The High Adventure Cliffhangers Buck Rogers Adventure Game was a role-playing game published by TSR in 1993.

==Publication==
Following lackluster response to the Buck Rogers Battle for the XXVth Century board game (1988), TSR decided to try again with a more conventional table-top RPG, this time based on the original 1928 Philip Francis Nowlan novel Armageddon, 2419 A.D. (Ace, Aug 1978, ISBN 0-441-02939-6) and subsequent 1929 comic strip continuity, in which resurgent tribal Americans overthrow their Red Mongol conquerors. The basic game was called the High Adventure Cliffhangers Buck Rogers Adventure Game (Sep 1993, ISBN 1-56076-636-0) and was co-designed by Jeff Grubb and Steven Schend. The sole supplement, the campaign-focused box set High Adventure Cliffhangers Buck Rogers War Against The Han Campaign Supplement (Dec 1993, ISBN 978-1-56076-683-4), was designed by Steven Schend alone.

This new Buck Rogers role-playing game was a return to the themes of the original Buck Rogers comic strips.

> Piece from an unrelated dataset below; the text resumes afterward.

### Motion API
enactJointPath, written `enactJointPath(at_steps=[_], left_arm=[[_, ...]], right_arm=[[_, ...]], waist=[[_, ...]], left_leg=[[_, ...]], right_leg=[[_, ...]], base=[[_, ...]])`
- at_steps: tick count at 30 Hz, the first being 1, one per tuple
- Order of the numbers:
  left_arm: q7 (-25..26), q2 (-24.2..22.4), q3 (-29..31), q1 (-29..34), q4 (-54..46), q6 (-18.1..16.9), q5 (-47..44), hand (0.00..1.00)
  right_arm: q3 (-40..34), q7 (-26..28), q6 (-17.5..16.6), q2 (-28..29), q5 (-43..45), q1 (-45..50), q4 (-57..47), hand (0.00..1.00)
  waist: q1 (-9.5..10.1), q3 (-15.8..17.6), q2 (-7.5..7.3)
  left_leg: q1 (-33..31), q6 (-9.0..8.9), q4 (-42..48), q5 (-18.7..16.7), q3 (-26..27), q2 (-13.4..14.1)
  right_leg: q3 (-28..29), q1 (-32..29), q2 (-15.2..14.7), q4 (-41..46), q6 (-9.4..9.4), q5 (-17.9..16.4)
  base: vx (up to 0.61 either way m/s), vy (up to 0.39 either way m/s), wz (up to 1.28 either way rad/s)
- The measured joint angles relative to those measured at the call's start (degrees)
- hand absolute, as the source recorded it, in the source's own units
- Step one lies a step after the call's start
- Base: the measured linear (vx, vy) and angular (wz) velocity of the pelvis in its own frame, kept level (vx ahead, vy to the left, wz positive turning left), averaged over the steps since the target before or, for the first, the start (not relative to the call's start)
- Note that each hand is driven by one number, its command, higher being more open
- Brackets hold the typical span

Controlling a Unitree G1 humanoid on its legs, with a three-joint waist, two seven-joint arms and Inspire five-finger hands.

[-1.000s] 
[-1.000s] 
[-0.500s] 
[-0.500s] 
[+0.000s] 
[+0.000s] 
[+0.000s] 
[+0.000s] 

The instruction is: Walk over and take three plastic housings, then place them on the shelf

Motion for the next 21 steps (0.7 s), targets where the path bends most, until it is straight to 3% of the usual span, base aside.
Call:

This game included biplanes and interracial warfare, as opposed to the space combat of the earlier Buck Rogers XXVC game. There were only a few expansion modules created for High Adventure Cliffhangers. Shortly afterward, the game was discontinued, and the production of Buck Rogers games came to an end. This game was neither widely advertised nor very popular.

==Reception==
Ken Cliffe reviewed The Buck Rogers Adventure Game in White Wolf #40 (1994), rating it a 4 out of 5 and stated that "All in all, I like this game because I love Pulp. Use that as a measuring stick. I see lots of potential and already have a strong feel for the genre. If you aren't familiar with Pulp storytelling, this game doesn't really help you. Games like Torg do a much better job of teaching Pulp techniques, and your starting efforts may be better put there."

Steve Crow reviewed War Against the Han in White Wolf #46 (Aug., 1994), rating it a 3 out of 5 and stated that "Overall, War Against the Han is helpful to anyone looking to flesh out their Buck Rogers sessions into a full-blown campaign. It may also be of use in other games, perhaps supplementing Nile Empire adventures for Torg. Overall, an average supplement."